Work task: Using the data beneath, show every line that includes the word "second".

Dataset records:

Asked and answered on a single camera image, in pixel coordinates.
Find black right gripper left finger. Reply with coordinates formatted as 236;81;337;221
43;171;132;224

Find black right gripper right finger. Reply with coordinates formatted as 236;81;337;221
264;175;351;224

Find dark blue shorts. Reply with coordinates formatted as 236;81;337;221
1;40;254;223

...

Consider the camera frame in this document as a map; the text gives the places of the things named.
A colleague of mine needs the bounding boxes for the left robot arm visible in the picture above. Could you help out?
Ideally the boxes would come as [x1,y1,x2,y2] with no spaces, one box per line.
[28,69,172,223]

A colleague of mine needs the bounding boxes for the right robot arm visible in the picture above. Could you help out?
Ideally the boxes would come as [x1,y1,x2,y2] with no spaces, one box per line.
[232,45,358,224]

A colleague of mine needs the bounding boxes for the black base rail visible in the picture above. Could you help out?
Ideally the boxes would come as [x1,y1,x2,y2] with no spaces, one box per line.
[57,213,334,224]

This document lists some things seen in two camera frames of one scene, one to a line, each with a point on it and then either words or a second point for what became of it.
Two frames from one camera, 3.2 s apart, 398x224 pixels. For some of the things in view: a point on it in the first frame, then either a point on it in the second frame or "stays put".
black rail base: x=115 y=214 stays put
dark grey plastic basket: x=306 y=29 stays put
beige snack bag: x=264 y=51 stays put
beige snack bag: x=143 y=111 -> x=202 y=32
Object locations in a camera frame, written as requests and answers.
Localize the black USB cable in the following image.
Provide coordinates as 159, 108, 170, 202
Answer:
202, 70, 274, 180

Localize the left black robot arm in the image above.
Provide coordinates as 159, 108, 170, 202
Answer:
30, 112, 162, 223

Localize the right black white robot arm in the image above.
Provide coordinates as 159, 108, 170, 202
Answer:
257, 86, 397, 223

Response to this exercise:
This document lists some things seen in two camera frames of one scene, one to a line, each with a point on it and then either words or a second point for what became of it.
Two frames from one camera, 3.2 s apart, 398x224 pixels. For some of the things in view: a point on it in the first frame, then either a point on it in the second frame or "stays put".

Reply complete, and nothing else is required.